Report each line from the listing that the string "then" appears in.

Data block:
::::::::::

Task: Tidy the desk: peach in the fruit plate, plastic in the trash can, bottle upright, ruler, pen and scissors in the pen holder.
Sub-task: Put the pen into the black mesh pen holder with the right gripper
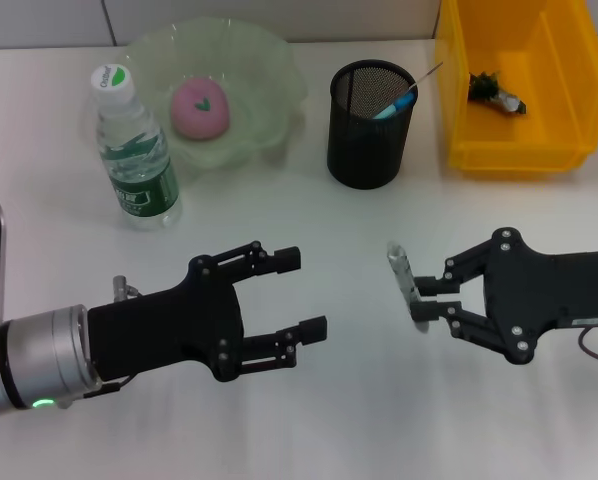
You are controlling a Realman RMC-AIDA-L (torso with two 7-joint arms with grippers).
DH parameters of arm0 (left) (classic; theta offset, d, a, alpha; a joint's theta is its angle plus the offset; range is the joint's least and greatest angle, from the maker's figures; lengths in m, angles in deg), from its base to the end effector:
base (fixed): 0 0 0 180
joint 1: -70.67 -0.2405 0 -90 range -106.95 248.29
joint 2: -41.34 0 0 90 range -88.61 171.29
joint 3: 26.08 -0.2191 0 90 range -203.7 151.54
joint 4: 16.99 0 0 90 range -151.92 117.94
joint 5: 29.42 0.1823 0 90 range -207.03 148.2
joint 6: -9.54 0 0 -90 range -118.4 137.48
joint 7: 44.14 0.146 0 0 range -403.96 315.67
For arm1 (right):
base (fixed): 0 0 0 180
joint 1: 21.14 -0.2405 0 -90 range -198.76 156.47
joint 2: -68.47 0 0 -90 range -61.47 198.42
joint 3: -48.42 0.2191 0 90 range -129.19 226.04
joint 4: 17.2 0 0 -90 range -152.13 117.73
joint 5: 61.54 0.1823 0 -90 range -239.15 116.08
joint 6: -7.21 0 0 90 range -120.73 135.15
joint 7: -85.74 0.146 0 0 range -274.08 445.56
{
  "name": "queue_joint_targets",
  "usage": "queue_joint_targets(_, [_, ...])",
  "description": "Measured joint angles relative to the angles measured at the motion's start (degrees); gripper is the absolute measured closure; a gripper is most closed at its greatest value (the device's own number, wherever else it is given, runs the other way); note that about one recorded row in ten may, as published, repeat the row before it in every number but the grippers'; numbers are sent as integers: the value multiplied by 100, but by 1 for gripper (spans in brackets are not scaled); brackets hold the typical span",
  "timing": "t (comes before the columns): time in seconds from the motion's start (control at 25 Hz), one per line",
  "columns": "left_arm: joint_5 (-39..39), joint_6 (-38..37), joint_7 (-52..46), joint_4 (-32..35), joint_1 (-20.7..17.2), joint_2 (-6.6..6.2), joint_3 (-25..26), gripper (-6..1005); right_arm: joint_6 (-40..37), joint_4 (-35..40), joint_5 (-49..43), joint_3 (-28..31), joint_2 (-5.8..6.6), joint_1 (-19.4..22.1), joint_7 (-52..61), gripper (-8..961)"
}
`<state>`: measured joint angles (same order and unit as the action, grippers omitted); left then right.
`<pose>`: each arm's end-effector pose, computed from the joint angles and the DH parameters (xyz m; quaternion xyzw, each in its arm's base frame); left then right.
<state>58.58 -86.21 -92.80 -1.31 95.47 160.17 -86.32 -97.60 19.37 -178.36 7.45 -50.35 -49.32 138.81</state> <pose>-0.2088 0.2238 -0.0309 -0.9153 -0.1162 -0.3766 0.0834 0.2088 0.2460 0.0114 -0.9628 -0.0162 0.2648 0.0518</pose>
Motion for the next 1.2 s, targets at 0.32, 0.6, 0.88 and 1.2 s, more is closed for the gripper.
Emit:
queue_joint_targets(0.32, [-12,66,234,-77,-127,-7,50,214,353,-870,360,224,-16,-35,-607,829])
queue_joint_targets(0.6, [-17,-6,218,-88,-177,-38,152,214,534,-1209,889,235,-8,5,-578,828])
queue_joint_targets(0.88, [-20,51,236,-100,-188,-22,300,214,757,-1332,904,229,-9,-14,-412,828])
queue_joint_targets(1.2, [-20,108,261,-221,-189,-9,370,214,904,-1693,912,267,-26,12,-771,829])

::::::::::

Answer box:
`<state>`: measured joint angles (same order and unit as the action, grippers omitted); left then right.
`<pose>`: each arm's end-effector pose, computed from the joint angles and the DH parameters (xyz m; quaternion xyzw, each in its arm's base frame); left then right.

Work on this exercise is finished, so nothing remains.